Su Shuquan, Ni Zhongran, Lan Tian, Ping Pengyao, Tang Jinling, Yu Zuguo, Hutvagner Gyorgy, Li Jinyan
Faculty of Computer Science and Control Engineering, Shenzhen University of Advanced Technology, Shenzhen, China.
School of Computer Science (SoCS), Faculty of Engineering and Information Technology (FEIT), University of Technology Sydney (UTS), Sydney, Australia.
Sci Rep. 2025 Apr 10;15(1):12251. doi: 10.1038/s41598-025-91469-z.
Viral codon fitness (VCF) of the host and the VCF shifting has seldom been studied under quantitative measurements, although they could be concepts vital to understand pathogen epidemiology. This study demonstrates that the relative synonymous codon usage (RSCU) of virus genomes together with other genomic properties are predictive of virus host codon fitness through tree-based machine learning. Statistical analysis on the RSCU data matrix also revealed that the wobble position of the virus codons is critically important for the host codon fitness distinction. As the trained models can well characterise the host codon fitness of the viruses, the frequency and other details stored at the leaf nodes of these models can be reliably translated into human virus codon fitness score (HVCF score) as a readout of codon fitness of any virus infecting human. Specifically, we evaluated and compared HVCF of virus genome sequences from human sources and others and evaluated HVCF of SARS-CoV-2 genome sequences from NCBI virus database, where we found no obvious shifting trend in host codon fitness towards human-non-infectious. We also developed a bioinformatics tool to simulate codon-based virus fitness shifting using codon compositions of the viruses, and we found that Tylonycteris bat coronavirus HKU4 related viruses may have close relationship with SARS-CoV-2 in terms of human codon fitness. The finding of abundant synonymous mutations in the predicted codon fitness shifting path also provides new insights for evolution research and virus monitoring in environmental surveillance.
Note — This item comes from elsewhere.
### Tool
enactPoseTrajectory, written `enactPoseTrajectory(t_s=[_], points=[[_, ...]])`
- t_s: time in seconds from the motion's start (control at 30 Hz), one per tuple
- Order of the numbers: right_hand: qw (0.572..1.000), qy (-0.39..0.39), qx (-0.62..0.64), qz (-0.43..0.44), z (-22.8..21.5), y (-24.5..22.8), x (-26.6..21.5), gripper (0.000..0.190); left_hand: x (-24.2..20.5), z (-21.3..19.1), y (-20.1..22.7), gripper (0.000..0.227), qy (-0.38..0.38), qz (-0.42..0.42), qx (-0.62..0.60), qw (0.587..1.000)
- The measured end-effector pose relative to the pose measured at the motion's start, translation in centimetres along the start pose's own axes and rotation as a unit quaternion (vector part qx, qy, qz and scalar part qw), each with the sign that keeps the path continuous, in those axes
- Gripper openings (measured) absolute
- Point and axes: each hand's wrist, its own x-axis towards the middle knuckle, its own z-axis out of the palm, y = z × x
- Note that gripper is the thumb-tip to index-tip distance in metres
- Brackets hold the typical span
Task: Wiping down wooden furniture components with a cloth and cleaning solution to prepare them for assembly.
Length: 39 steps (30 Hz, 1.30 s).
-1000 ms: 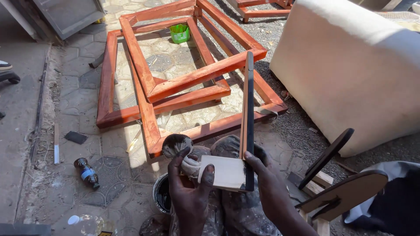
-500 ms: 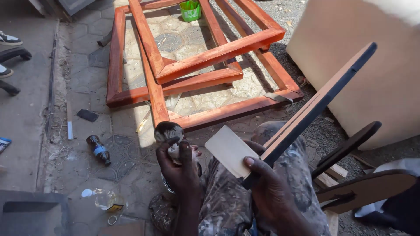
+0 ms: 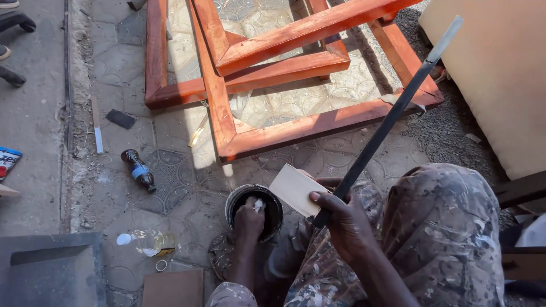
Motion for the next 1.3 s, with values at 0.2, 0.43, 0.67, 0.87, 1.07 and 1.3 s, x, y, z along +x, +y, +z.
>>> enactPoseTrajectory(t_s=[0.2,0.43,0.67,0.87,1.07,1.3], points=[[0.999,-0.030,-0.003,-0.012,1.2,-0.2,1.0,0.037,3.9,5.5,-2.8,0.024,-0.094,0.005,0.060,0.994],[0.992,-0.111,0.033,-0.051,1.5,0.6,3.0,0.020,0.3,-2.1,3.4,0.052,-0.188,-0.138,0.044,0.971],[0.969,-0.210,0.071,-0.104,2.3,-0.8,0.8,0.014,-2.7,-8.7,-0.2,0.028,-0.170,-0.125,-0.153,0.966],[0.908,-0.352,0.104,-0.201,1.6,-3.9,-1.0,0.028,-11.6,-18.2,0.9,0.027,-0.045,-0.119,-0.778,0.615],[0.929,-0.250,-0.016,-0.271,-1.1,-3.2,-1.3,0.028,-19.9,-21.4,10.9,0.039,-0.068,0.124,-0.824,0.549],[0.963,-0.180,0.162,-0.115,-1.9,2.1,-2.7,0.048,-24.7,-21.1,18.0,0.028,0.049,0.136,-0.641,0.754]])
尽管宿主的病毒密码子适应性(VCF)和VCF变化对于理解病原体流行病学可能是至关重要的概念,但在定量测量下很少被研究。本研究表明,通过基于树的机器学习,病毒基因组的相对同义密码子使用情况(RSCU)以及其他基因组特性可预测病毒宿主密码子适应性。对RSCU数据矩阵的统计分析还表明,病毒密码子的摆动位置对于区分宿主密码子适应性至关重要。由于训练后的模型能够很好地表征病毒的宿主密码子适应性,因此这些模型叶节点存储的频率和其他细节可以可靠地转化为人类病毒密码子适应性评分(HVCF评分),作为任何感染人类病毒密码子适应性的读数。具体而言,我们评估并比较了来自人类来源和其他来源的病毒基因组序列的HVCF,并评估了NCBI病毒数据库中SARS-CoV-2基因组序列的HVCF,我们发现宿主密码子适应性没有明显向人类非感染性的变化趋势。我们还开发了一种生物信息学工具,使用病毒的密码子组成来模拟基于密码子的病毒适应性变化,并且我们发现伏翼蝙蝠冠状病毒HKU4相关病毒在人类密码子适应性方面可能与SARS-CoV-2有密切关系。在预测的密码子适应性变化路径中发现大量同义突变,也为环境监测中的进化研究和病毒监测提供了新的见解。